Beginning at the line that contains "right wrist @" and finishing at the line that contains "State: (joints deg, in", output the data below exactly. Include both end lines and no pictures.

--- START ---

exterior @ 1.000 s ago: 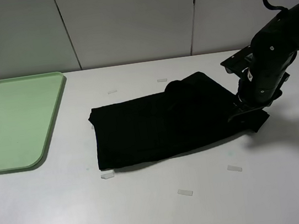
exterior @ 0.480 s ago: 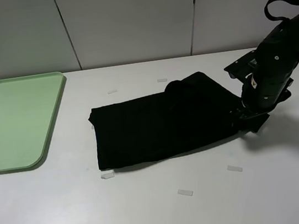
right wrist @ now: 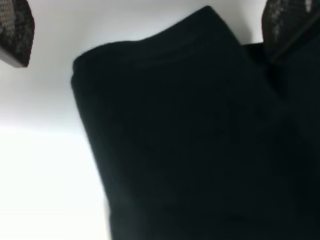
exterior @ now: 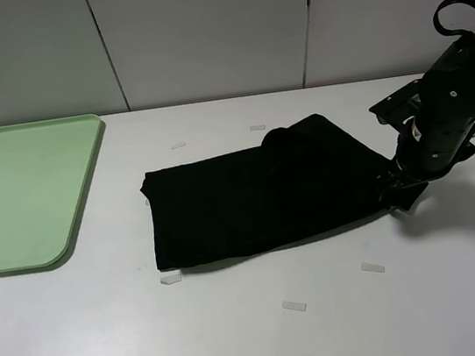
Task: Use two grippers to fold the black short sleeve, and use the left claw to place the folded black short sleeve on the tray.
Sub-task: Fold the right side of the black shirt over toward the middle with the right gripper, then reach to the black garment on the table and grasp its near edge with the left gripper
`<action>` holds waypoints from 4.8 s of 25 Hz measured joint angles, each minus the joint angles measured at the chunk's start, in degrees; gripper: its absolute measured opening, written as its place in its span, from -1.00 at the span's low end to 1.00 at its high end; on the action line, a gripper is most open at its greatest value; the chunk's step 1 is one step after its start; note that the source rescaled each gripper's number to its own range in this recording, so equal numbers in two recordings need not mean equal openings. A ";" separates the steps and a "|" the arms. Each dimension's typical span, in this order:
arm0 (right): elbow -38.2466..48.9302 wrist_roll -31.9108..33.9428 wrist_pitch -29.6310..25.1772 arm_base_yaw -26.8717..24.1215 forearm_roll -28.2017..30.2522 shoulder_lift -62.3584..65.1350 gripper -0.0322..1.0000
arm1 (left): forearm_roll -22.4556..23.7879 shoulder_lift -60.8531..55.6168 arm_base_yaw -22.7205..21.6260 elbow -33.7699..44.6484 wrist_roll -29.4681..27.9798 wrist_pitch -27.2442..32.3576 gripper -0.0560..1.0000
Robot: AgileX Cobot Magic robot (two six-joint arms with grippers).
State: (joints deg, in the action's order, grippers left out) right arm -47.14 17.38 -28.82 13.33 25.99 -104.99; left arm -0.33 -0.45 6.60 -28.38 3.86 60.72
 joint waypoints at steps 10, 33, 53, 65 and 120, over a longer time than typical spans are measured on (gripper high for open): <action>0.06 1.72 0.38 -0.47 3.74 -2.19 0.62 | 0.00 0.00 0.00 0.00 0.00 0.00 1.00; -8.47 2.93 -11.81 -0.47 -6.01 3.71 -0.90 | 0.00 0.00 0.00 0.00 0.00 -0.05 1.00; -12.57 -8.47 -16.47 5.37 -41.38 4.44 -0.90 | 0.00 0.00 0.00 0.00 0.00 -0.05 1.00; -12.57 -9.47 -11.83 6.83 -52.82 3.15 -0.90 | 0.00 0.00 0.00 0.00 0.00 -0.05 1.00; -12.61 1.94 3.80 2.28 -21.07 -0.37 1.00 | 0.00 0.00 0.00 0.00 0.00 -0.05 1.00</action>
State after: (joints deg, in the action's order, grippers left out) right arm -59.75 19.32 -25.02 15.61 4.92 -105.36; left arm -0.33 -0.45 6.60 -28.38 3.86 60.66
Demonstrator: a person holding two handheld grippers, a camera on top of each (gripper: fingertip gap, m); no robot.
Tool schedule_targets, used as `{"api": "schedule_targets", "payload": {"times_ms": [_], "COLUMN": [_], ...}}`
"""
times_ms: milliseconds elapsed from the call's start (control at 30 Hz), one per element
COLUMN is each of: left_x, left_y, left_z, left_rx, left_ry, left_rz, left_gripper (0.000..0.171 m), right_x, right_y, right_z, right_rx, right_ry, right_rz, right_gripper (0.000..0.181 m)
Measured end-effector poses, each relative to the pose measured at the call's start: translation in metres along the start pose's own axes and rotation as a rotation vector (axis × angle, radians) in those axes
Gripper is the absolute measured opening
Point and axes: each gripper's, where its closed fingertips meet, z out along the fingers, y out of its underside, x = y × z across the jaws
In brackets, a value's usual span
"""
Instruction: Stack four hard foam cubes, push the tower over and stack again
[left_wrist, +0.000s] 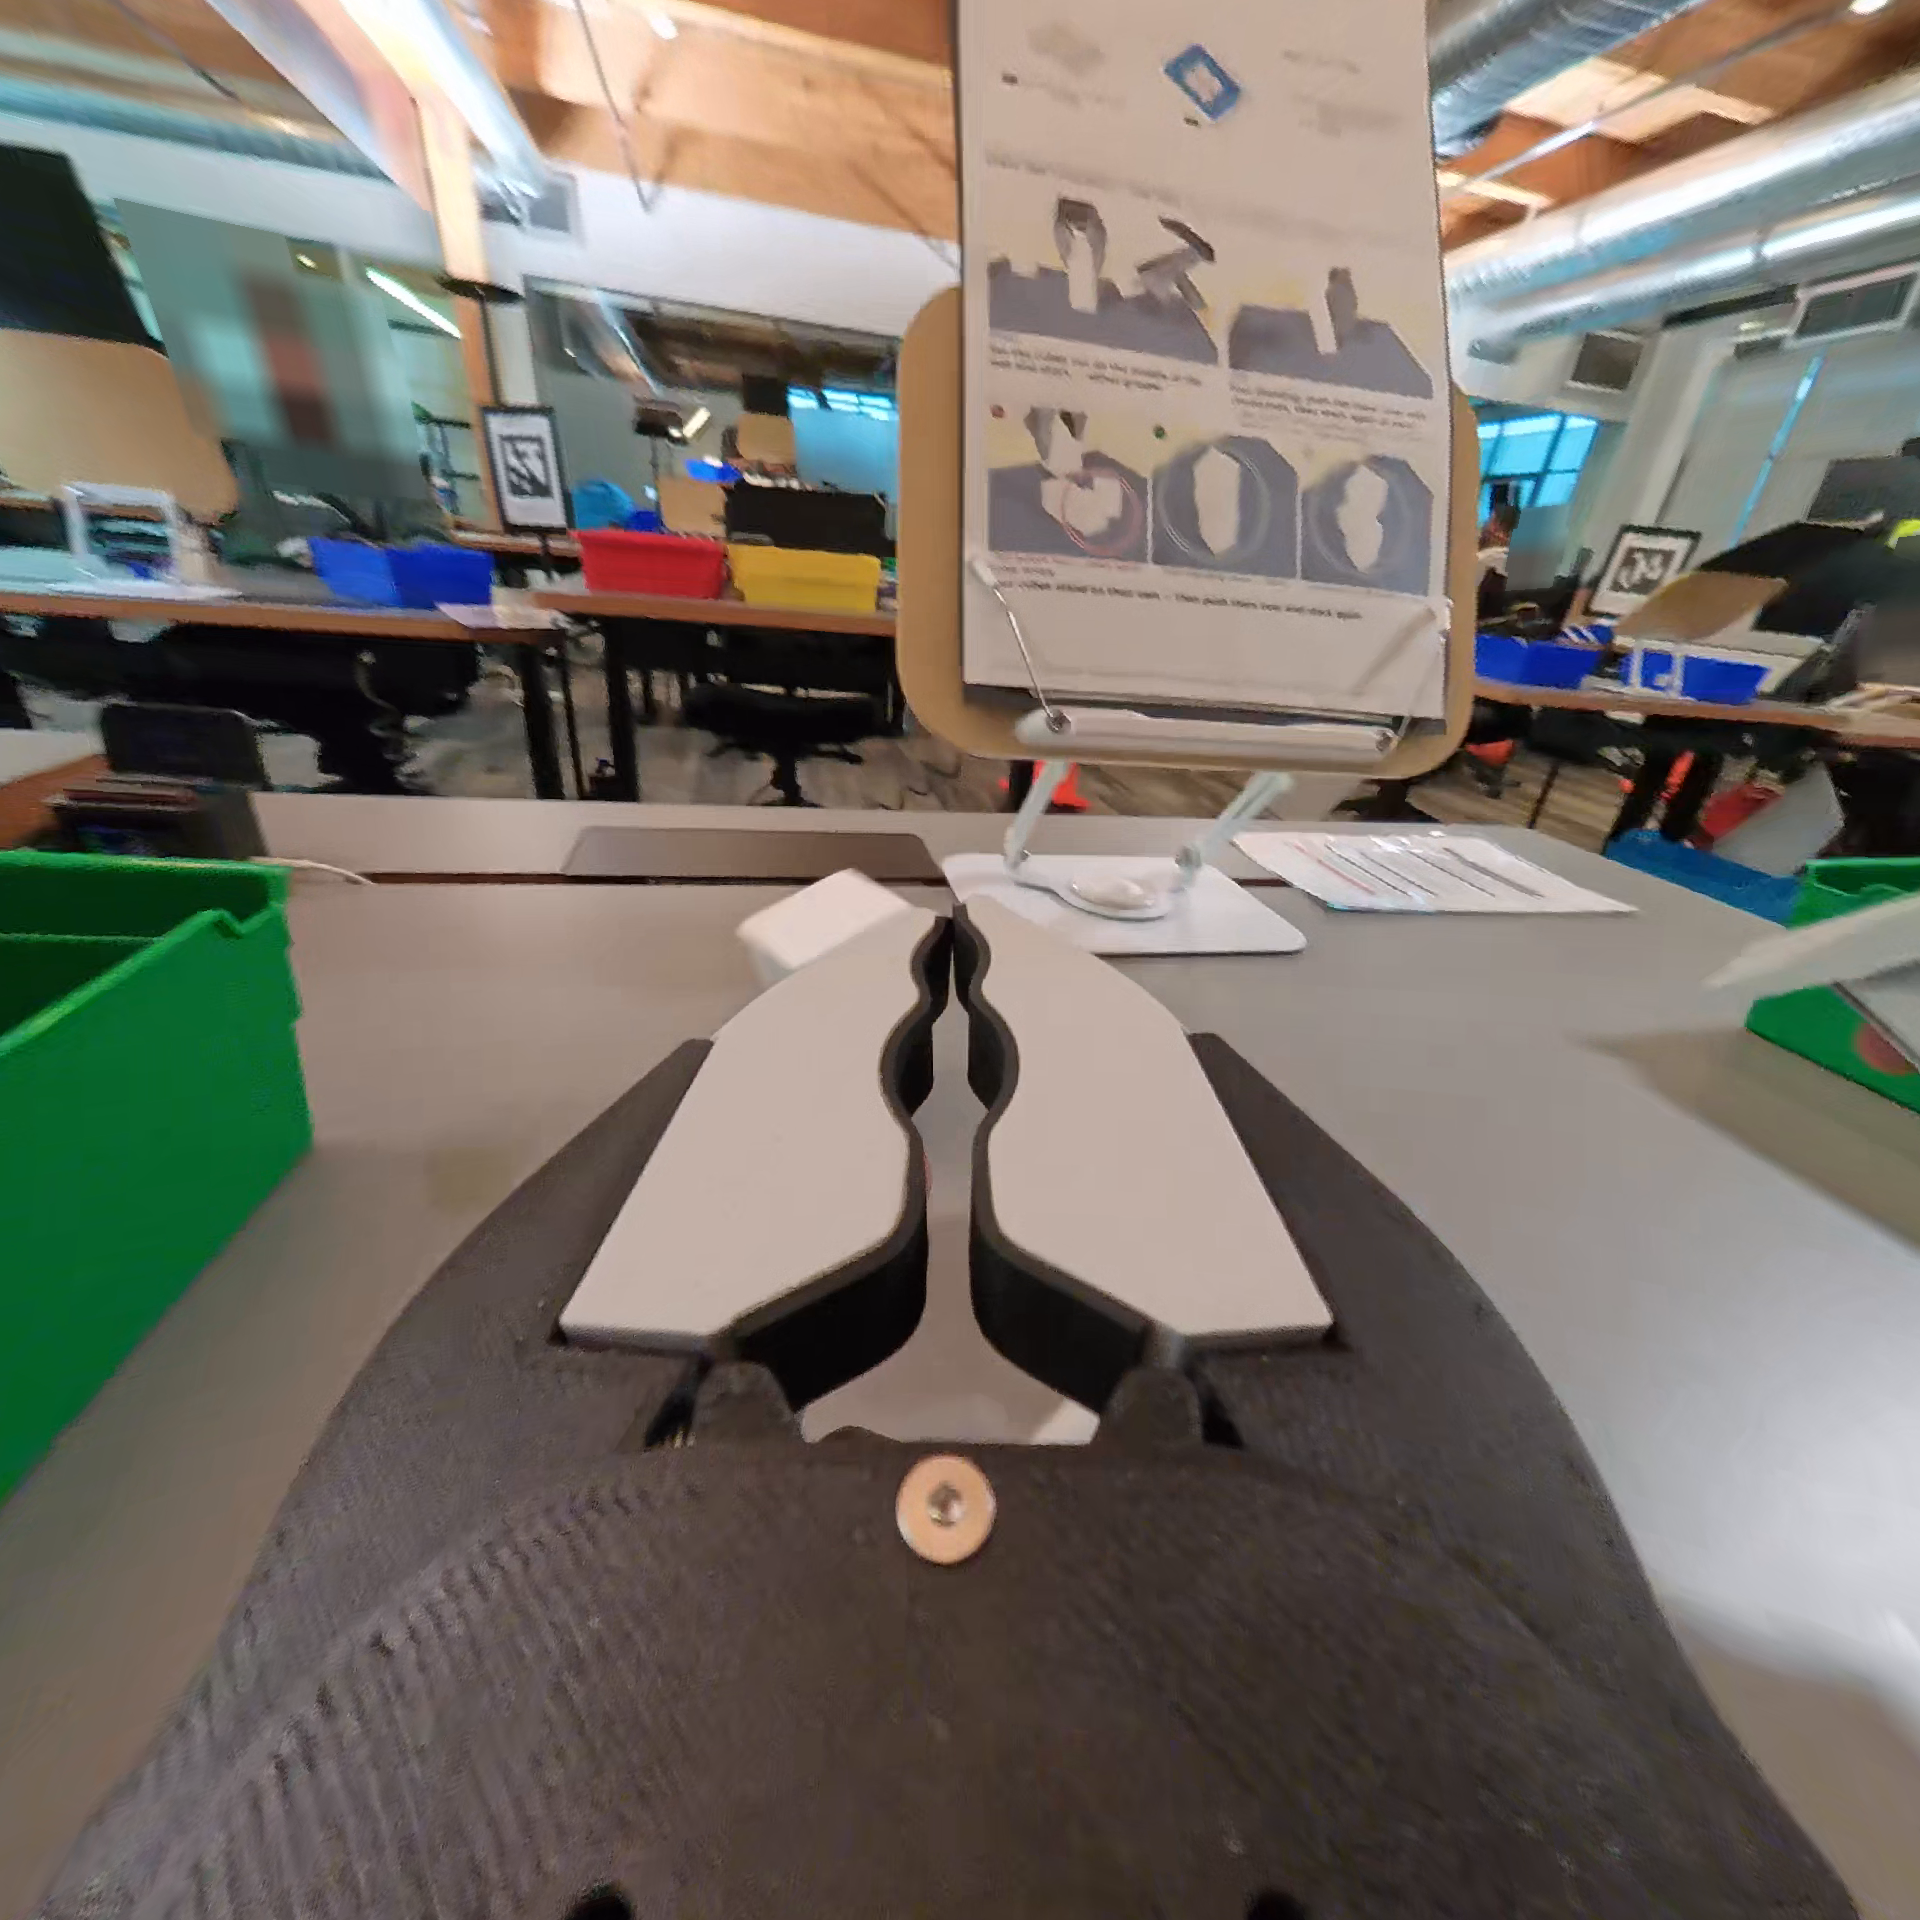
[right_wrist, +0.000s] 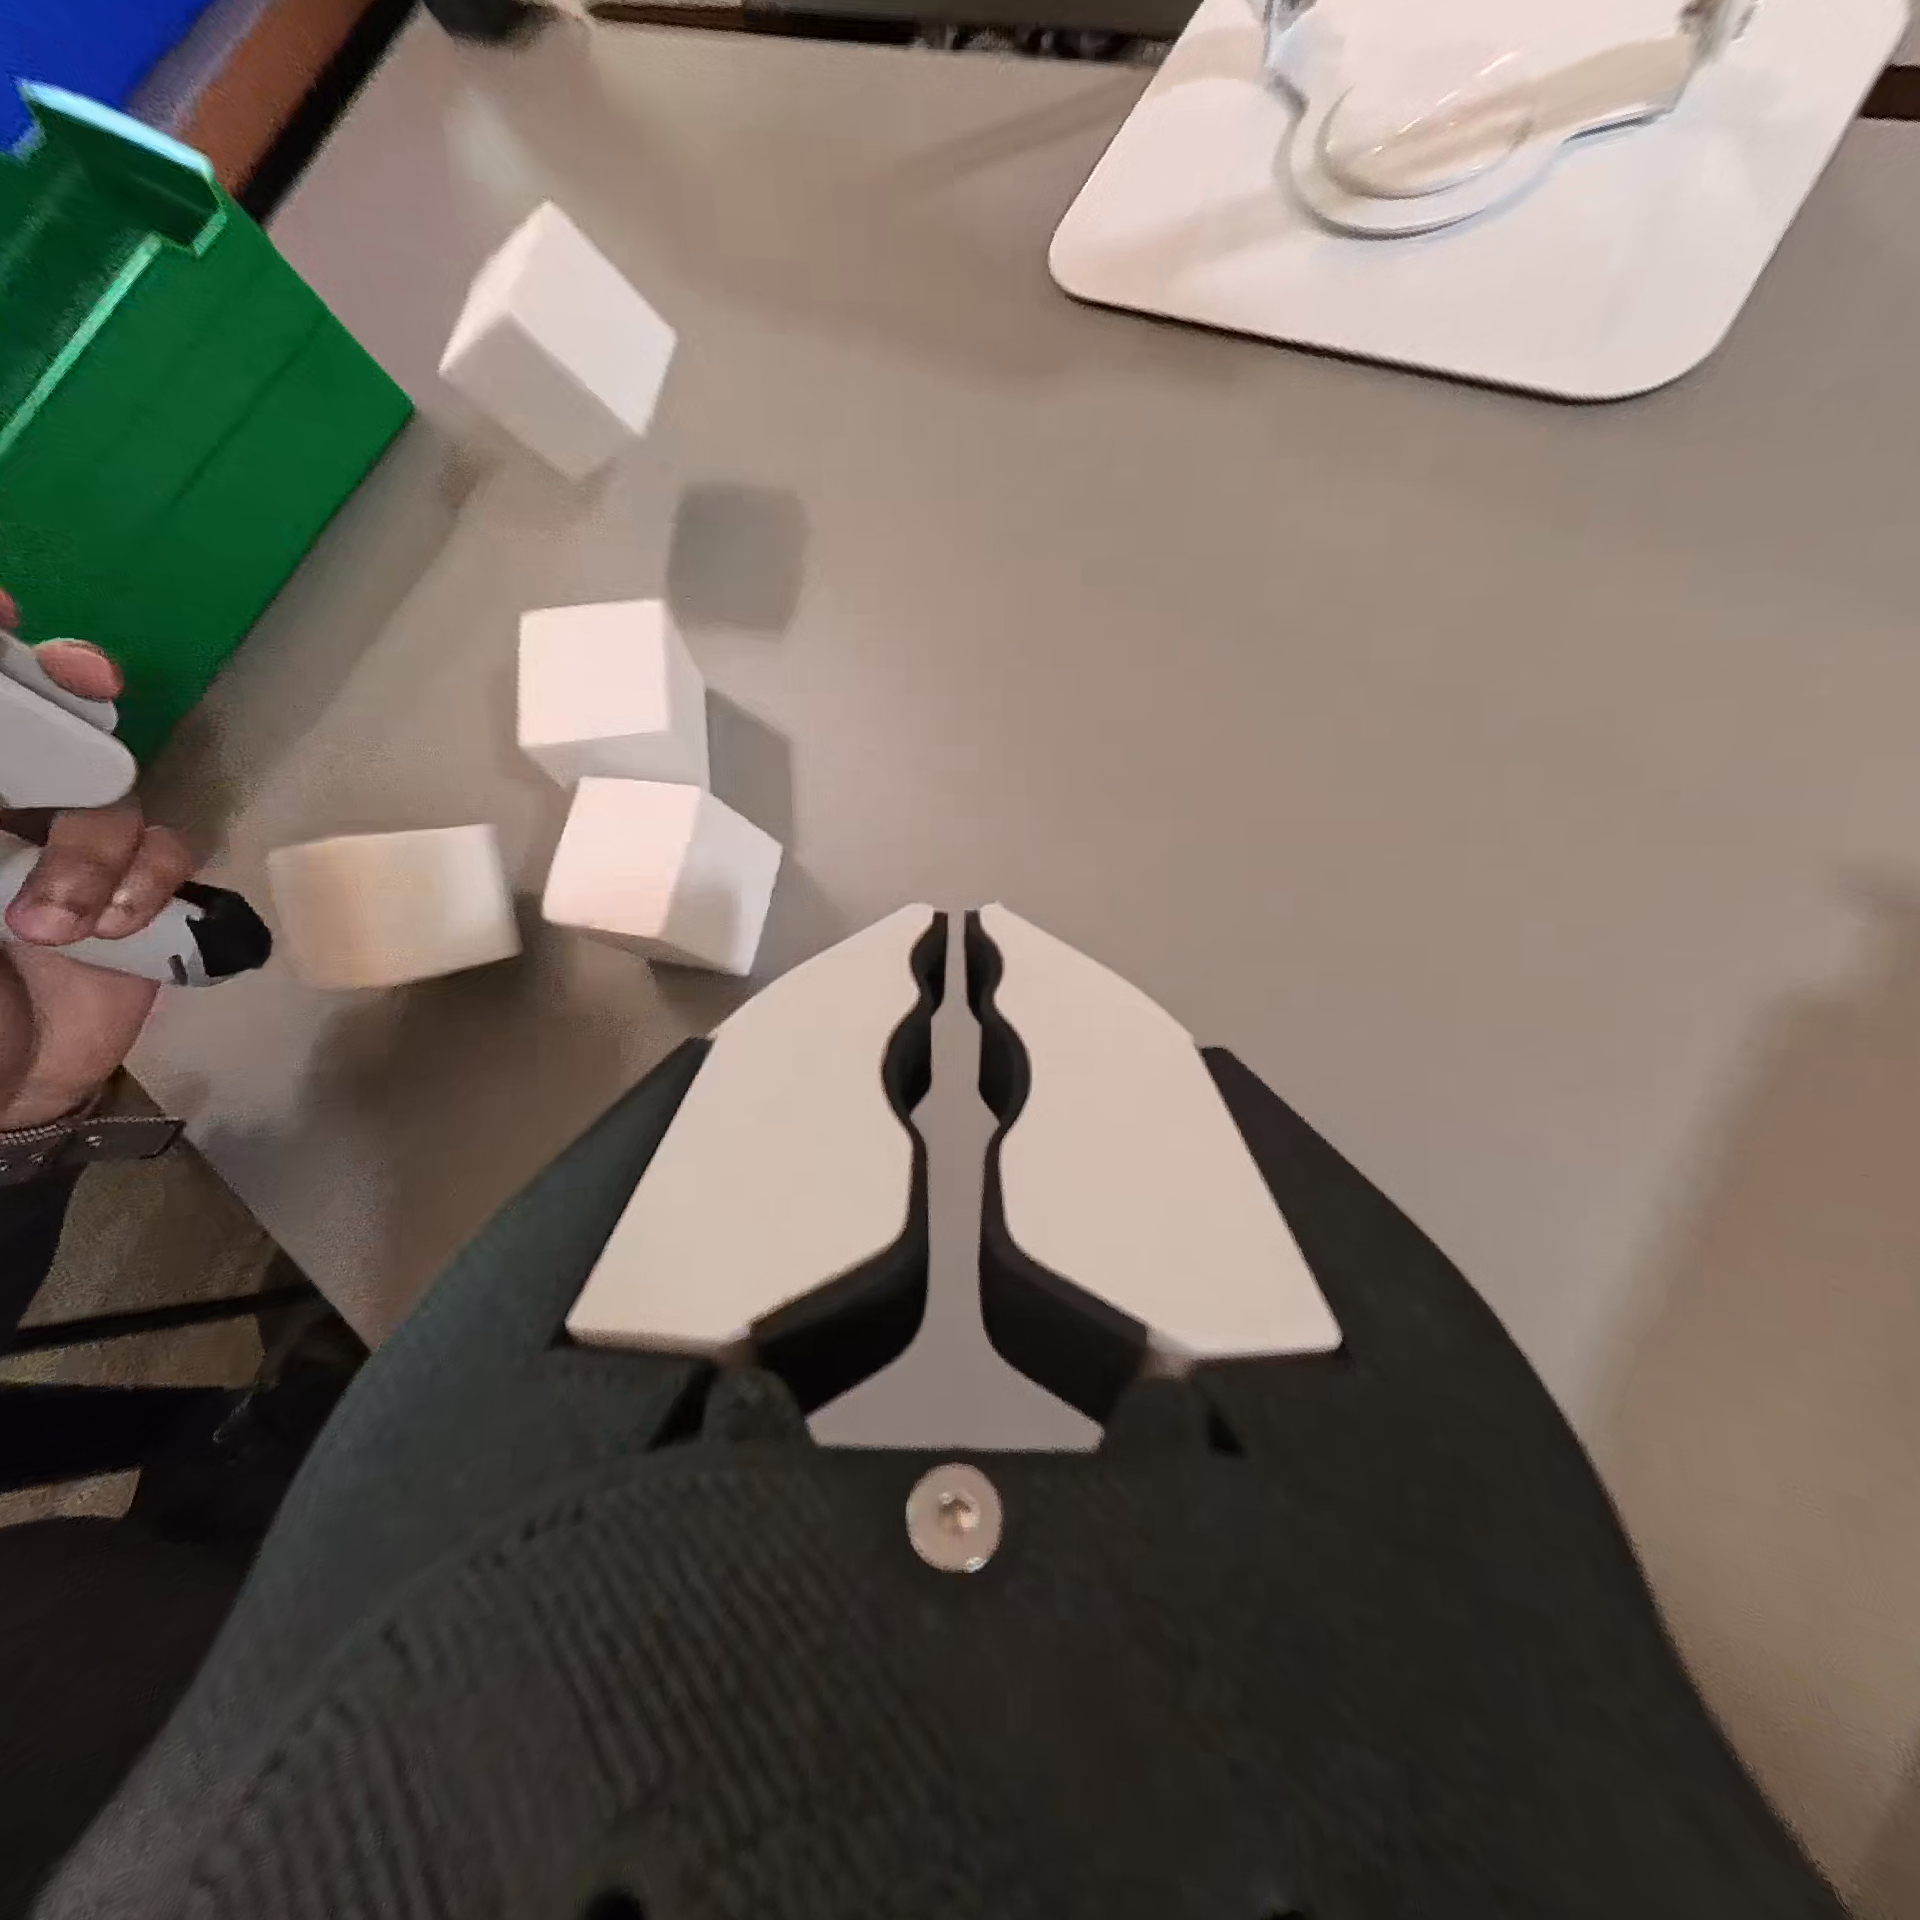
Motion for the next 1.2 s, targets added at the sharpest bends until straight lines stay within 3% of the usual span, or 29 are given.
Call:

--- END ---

- **RESPONSE TO THIS EXERCISE**:
right wrist @ now: 
exterior @ now: 
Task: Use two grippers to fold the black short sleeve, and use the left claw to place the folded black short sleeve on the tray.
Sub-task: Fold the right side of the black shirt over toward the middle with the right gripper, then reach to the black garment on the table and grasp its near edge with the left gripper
`<action>` holds waypoints from 4.8 s of 25 Hz measured joint angles, each minus the joint angles measured at the chunk's start, in degrees; gripper: its absolute measured opening, written as its place in its span, from -1.00 at the span's low end to 1.00 at its high end; on the action line, a gripper is most open at its greatest value; the chunk's step 1 is one step after its start; note that the source rescaled each gripper's number to its own range in this recording, so equal numbers in two recordings need not mean equal openings. A ";" separates the steps and a "|" the arms. Each dimension's typical span, in this order:
arm0 (right): elbow -38.2466..48.9302 wrist_roll -31.9108..33.9428 wrist_pitch -29.6310..25.1772 arm_base_yaw -26.8717..24.1215 forearm_roll -28.2017..30.2522 shoulder_lift -62.3584..65.1350 gripper -0.0322..1.0000
arm1 (left): forearm_roll -22.4556..23.7879 shoulder_lift -60.8531..55.6168 arm_base_yaw -22.7205..21.6260 elbow -33.7699..44.6484 wrist_roll -29.4681..27.9798 wrist_pitch -27.2442..32.3576 gripper -0.0560..1.0000
Robot: AgileX Cobot Magic robot (two six-joint arms with grippers).
State: (joints deg, in the action's order, grippers left out) right arm -47.14 17.38 -28.82 13.33 25.99 -104.99; left arm -0.33 -0.45 6.60 -28.38 3.86 60.72

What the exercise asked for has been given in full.